Outside her home, she is a tough politician, but within the confines of her abode, she is a submissive wife to her husband, a loving mother to her children and a committed gardener.
Hon. Justine Kasule Lumumba, the Minister for General Duties is an extraordinary backyard gardener whose passion for plants borders on obsession. She calls them babies, talks to them while checking out for any slight sign of pest invasion!
“I enjoy getting my hands dirty while caring for my babies,” she says. Her home is decorated with foliage varieties, from the entrance, backyard, lounge, lobby, and staircase to her bathroom!
“I am a collector who minds less about cluttering. I can’t get enough of plants, I always have space for more,” she asserts.
In the gardening circles, she is called Mama Coleus, after a kitenge-like plant (coleus) which she resurrected from extinction. Lumumba grafts coleus species to come up with unique patterned flowers which she gifts to fellow gardeners and friends to beautify their gardens.

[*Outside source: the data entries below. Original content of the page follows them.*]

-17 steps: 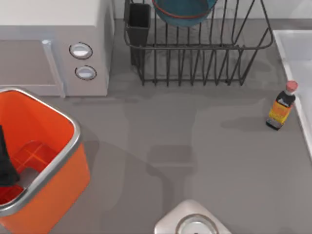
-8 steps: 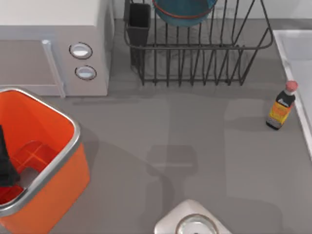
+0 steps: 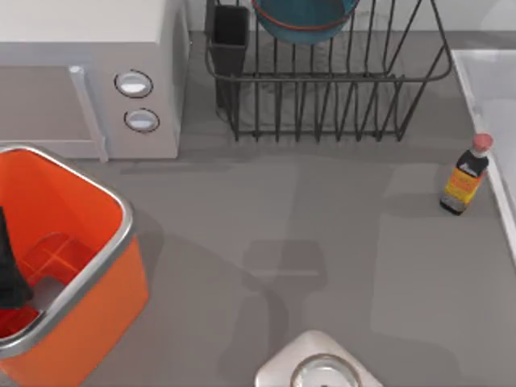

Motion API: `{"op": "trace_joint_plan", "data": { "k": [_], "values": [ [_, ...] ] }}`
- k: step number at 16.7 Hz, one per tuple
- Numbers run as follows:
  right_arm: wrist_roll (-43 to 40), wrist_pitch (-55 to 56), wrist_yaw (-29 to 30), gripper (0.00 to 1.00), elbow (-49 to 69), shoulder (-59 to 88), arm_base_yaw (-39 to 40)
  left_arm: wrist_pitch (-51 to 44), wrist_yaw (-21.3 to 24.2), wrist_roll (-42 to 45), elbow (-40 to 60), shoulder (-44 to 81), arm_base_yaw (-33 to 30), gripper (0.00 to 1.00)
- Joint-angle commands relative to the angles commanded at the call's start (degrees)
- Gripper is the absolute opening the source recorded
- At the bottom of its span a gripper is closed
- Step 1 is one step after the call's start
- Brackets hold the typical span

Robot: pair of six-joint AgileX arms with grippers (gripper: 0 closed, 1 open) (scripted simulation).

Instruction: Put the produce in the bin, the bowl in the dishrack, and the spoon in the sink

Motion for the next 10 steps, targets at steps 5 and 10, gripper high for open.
{"op": "trace_joint_plan", "data": {
  "k": [5, 10],
  "values": [
    [-0.04, 5.36, 0.04, 0.00, -6.60, -1.11, -0.09, 0.00, 0.00, 0.00, 0.00, 0.00, 0.00, 1.00],
    [-0.04, 5.36, 0.04, 0.15, -6.60, -1.11, -0.09, 0.00, 0.00, 0.00, 0.00, 0.00, 0.00, 1.00]
  ]
}}
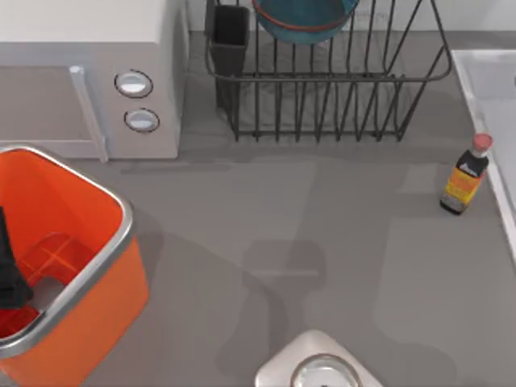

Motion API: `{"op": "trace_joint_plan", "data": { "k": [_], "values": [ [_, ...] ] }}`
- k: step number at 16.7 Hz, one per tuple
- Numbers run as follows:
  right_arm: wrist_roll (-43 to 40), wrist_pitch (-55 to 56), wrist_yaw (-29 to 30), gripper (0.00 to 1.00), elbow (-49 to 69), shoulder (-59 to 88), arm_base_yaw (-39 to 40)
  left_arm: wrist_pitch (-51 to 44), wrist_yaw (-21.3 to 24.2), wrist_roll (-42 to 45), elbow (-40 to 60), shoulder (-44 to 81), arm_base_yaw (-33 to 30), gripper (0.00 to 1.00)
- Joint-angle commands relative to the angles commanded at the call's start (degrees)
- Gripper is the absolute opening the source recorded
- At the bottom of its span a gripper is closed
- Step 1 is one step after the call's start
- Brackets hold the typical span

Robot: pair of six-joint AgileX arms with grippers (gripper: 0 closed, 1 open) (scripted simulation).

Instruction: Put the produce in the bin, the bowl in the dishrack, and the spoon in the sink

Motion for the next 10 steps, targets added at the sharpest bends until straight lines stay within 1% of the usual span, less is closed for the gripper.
{"op": "trace_joint_plan", "data": {
  "k": [10],
  "values": [
    [0.00, 0.00, 0.00, 0.90, 0.00, 0.00, 0.00, 0.00, 0.00, 0.00, 0.00, 0.00, 0.00, 1.00]
  ]
}}
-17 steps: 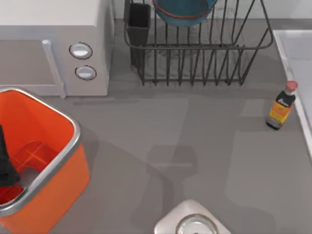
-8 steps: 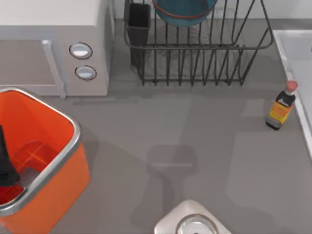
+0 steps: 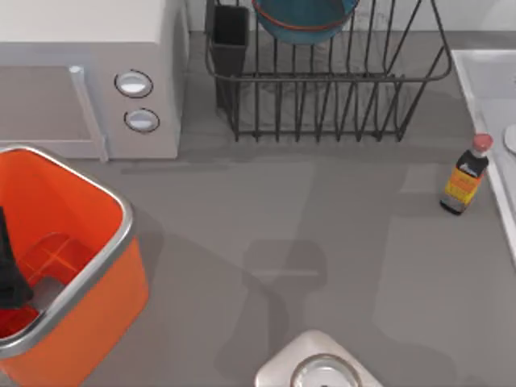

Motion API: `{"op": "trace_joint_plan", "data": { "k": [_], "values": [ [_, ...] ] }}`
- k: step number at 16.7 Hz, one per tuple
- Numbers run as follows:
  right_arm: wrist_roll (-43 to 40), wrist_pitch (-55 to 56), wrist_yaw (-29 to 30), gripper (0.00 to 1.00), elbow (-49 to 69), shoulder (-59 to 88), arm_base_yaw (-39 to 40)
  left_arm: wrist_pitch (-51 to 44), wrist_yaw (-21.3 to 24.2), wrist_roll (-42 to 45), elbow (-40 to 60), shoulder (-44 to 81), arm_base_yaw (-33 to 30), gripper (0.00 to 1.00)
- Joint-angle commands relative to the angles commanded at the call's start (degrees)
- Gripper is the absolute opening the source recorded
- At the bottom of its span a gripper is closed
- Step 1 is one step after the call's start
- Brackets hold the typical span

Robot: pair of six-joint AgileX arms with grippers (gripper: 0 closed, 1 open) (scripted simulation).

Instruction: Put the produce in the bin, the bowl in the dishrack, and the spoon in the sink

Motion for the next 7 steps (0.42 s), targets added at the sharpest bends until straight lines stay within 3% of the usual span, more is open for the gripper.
{"op": "trace_joint_plan", "data": {
  "k": [2, 7],
  "values": [
    [0.00, 0.00, 0.00, 1.00, 0.00, 0.00, 0.00, 0.00, 0.00, 0.00, 0.00, 0.00, 0.00, 1.00],
    [0.00, 0.00, 0.00, 1.00, 0.00, 0.00, 0.00, 0.00, 0.00, 0.00, 0.00, 0.00, 0.00, 1.00]
  ]
}}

Located on Namilyango hill, a few kilometres off Jinja-Kampala highway from Seeta trading centre, Lumumba prides herself in owning more than 150 plant species.
These include; fruit trees, culinary herbs, cactus, succulents, orchids, and palms among others. “I know all my plants by their names, where I bought them from and when. I was brought up by the Little Sisters of St. Francis who loved staying around gorgeous environments full of flowers,” she says.
The sick bay
Lumumba says she communicates with her plants. “I sense when they are not fine. So I set for them a sick bay from where they are treated,” she notes.
The sick bay is in form of a greenhouse placed under a frangipani tree. Here, 25 dry creepers and orchids sitting on shelves show signs of ‘recovering’. According to Lumumba, she personally takes care of her ‘patients’ while the gardener prunes and weeds.
How she maintains the garden
According to Lumumba, before planting, she first finds out the type of plant she is dealing with. While some plants require fertile soils, others need sand, while more demand constant watering against the cactus that thrives in dry conditions.
“I don’t water my plants with treated water. During dry spells I use rainwater I harvest in the underground tank,” she explains.
She cleans her indoor plants with milk and a clean piece of cloth. Milk repels insects. Her biggest challenge are the snails that constantly invade her garden, however, she says that she manages them with beer.
“Snails are drunkards. Just pour beer in a container and they will drink and drown in it,” she elaborates.
For the reptiles, she plants repellants like tobacco and mother in law’s tongue.